Generalized Matthew Package

What Can this Package do?

Natan Katz

Published in

Nerd For Tech

4 min readSep 4, 2022

Written with Uri Itai

Image from https://arxiv.org/pdf/2208.05651.pdf

What is Matthew’s Correlation Coefficient?

Matthew Correlation Coefficient (MCC) is a goodness of fit that aims to provide better results than common KPIs such as F1 or AUC. In particular, MCC handles better scenarios of imbalanced data (it is more agonistical to prevalence). Mathematically speaking, if we consider a binary classification problem, it is a regular Pearson coefficient between the two random variables: The target (Y) and the predicted (Y’). In the binary case, the Pearson correlation collapses to a simple formula. You can find it here and here.

Generalization of MCC to Multi-class Problems

Isn’t it Straightforward?

Pearson correlation does not exist in the non-binary categorical world. Since the topology is discrete and the set of values is non-orderable. Thus generalizing MCC for multi-class problems requires some modifications in our definitions. In a paper that we published. We approached this problem through the question of using different types of means.

The python package that we present here is an implementation of these ideas.

We will briefly cover the prominent type of means, where we address only positive numbers.

Arithmetic Mean

The most commonly used type of mean where the weights of both numbers are equal

Weighted Mean

Similar to the Arithmetic mean, but with different weights

Geometric Mean

Here we calculate the square root of a product of two positive numbers. The readers that know logarithmic scores may find it familiar.

Harmonic Mean

The reciprocal of the sum of two reciprocals

An ML example of the harmonic mean is F1-score, Which is the harmonic mean between precision and recall.

HM-GM-AM Inequalities

A common inequality states that for two positive numbers X, and Y, Their Harmonic mean is smaller than their Geometric mean, which is smaller than their arithmetic mean.

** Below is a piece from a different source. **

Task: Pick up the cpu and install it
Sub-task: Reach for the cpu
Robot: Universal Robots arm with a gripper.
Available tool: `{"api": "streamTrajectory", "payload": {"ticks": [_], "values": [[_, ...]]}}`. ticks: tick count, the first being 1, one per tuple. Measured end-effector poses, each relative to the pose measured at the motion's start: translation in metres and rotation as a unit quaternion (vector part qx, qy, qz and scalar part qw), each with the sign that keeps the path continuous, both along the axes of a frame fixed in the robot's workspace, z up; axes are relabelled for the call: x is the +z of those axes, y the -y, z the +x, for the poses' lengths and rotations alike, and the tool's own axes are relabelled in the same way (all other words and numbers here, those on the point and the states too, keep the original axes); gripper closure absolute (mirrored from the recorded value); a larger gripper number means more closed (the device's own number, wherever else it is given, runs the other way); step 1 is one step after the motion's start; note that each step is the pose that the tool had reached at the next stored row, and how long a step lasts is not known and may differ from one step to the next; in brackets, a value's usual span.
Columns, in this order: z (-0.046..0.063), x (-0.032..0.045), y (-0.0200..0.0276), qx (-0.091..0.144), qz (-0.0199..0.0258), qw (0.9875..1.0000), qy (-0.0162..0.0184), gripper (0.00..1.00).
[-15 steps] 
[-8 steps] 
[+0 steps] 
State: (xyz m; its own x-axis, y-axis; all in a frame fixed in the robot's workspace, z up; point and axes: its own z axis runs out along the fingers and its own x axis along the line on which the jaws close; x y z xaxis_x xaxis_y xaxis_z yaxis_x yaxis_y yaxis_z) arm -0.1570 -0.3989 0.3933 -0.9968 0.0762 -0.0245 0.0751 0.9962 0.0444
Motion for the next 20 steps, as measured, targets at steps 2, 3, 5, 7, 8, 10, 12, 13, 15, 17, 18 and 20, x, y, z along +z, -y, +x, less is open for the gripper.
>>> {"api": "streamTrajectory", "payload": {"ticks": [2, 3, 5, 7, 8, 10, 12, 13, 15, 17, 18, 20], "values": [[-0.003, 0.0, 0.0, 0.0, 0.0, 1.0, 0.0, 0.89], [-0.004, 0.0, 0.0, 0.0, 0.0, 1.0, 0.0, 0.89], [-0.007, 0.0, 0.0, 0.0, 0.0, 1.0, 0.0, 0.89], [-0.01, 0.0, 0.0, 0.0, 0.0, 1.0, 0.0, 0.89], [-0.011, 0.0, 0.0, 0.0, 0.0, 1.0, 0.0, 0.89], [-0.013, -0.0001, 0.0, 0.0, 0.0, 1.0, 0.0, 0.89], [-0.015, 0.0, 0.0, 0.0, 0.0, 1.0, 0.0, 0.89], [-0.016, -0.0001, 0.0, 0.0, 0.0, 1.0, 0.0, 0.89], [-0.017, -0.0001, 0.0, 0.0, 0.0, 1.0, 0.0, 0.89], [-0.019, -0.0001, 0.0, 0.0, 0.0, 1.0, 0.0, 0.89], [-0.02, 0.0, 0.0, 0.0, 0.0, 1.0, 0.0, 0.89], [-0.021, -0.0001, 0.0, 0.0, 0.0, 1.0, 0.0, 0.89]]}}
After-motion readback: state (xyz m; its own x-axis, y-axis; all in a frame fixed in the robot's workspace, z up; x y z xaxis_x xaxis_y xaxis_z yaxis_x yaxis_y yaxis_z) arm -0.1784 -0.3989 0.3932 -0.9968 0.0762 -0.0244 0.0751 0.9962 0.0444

In the paper, we used these means to extend F1 and Matthew to multi-class problems.

The python Package

Mathematics is nice and proving lemmas about means is awesome. However, as every data scientist knows, a data science project exists only if you can speak about it in a legal language such as Python, Python or in extreme cases, Python. Thus we organized our outcome in a new Python package: generalized_matth.

As we focused on two objectives:

Generalizing Matthew to multi-class problems
Creating a tool to compare it with our generalized F1

We needed a set of functions that allow us to both calculate the generalized score as well as compare the goodness of fit’s quality:

Calling the Base object

We begin with calling to the main object that conducts the function calculations:

import generalized_matth
from generalized_matth.matt_funct import matthew_multiclass

matthew_mlticlass is the class that we use to run our functions. We describe a new enum:

class AVERAG_TYPE(Enum):
    MATTHEW_GEN = 2
    F1_GEN = 3

This enum contains the type of means to be used. In the current version, there are only generalized F1 and generalized Matthew (F1_GEN and MATTHEW_GEN). In some more advanced code versions, we extend it to additional means.

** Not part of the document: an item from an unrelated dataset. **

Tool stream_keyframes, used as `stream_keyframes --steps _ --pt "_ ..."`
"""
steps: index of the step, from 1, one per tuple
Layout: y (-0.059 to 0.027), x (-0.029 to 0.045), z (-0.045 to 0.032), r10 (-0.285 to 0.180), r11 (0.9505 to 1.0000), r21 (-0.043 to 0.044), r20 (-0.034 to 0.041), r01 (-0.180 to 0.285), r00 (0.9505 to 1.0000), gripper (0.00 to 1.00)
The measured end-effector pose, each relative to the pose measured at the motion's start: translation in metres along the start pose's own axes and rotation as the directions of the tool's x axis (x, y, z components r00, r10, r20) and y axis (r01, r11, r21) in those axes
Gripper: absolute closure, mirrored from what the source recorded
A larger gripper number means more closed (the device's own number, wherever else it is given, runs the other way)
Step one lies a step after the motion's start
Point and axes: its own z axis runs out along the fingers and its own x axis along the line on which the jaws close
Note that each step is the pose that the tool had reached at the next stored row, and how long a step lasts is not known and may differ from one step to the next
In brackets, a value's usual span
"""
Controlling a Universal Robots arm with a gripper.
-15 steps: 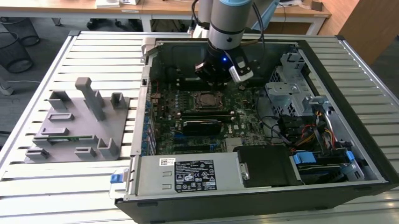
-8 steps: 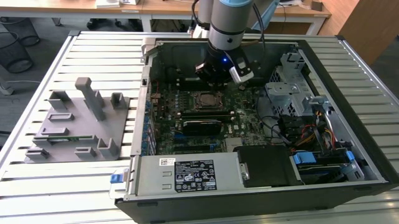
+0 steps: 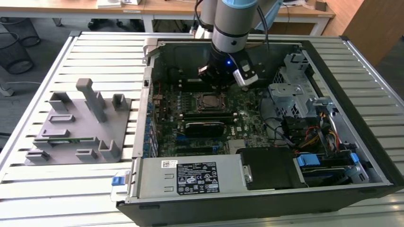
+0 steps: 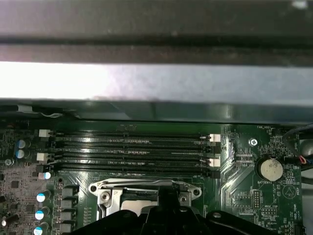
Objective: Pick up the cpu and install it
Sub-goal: 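Install the second cpu locking lever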
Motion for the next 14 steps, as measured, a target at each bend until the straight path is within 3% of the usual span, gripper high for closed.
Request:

matthew_multiclass calling

We presented the enum and the class’ name, now we can show how to call it.

It receives two variables:

y_true — A list of target values
y_pred — A list of predicted values

These arrays have the same length.

y_true = np.asarray([1,0,0,1,1])
y_pred = np.asarray([1,1,1,0,1])
test_class =matthew_multiclass(y_true,y_pred )

For such a call, test_class will calculate the generalized Matthew score. It is equivalent to adding this line :

from generalized_matth.matt_funct import AVERAG_TYPE

and call

y_true = np.asarray([1,0,0,1,1])
y_pred = np.asarray([1,1,1,0,1])
test_class =matthew_multiclass(y_true, y_pred, avg_type=AVERAG_TYPE.MATTHEW_GEN.value )

The score is about -0.4082.

If we wish to use the generalized F1 we perform the following:


y_true = np.asarray([1,1,1,0,0])
y_pred = np.asarray([1,1,1,0,1])
test_class =matthew_multiclass(y_true, y_pred, avg_type=AVERAG_TYPE.F1_GEN.value )

The score to be obtained is 0.75

main_matthew_mult_class

This is the main process that runs in the package. The source is the following:

def main_matthew_mult_class(self):
    G_mat = self.norm_confusion_mat()
    return self.scalar_op(G_mat)

Two generic functions are used. The latter is determined by the average type that we wish to use:

Generalized F1

def gen_f1_scalar_op(self, h_conf_mat):
        l_mat = len(h_conf_mat)
        return st.mstats.hmean([h_conf_mat[i][i] for i in range(l_mat)])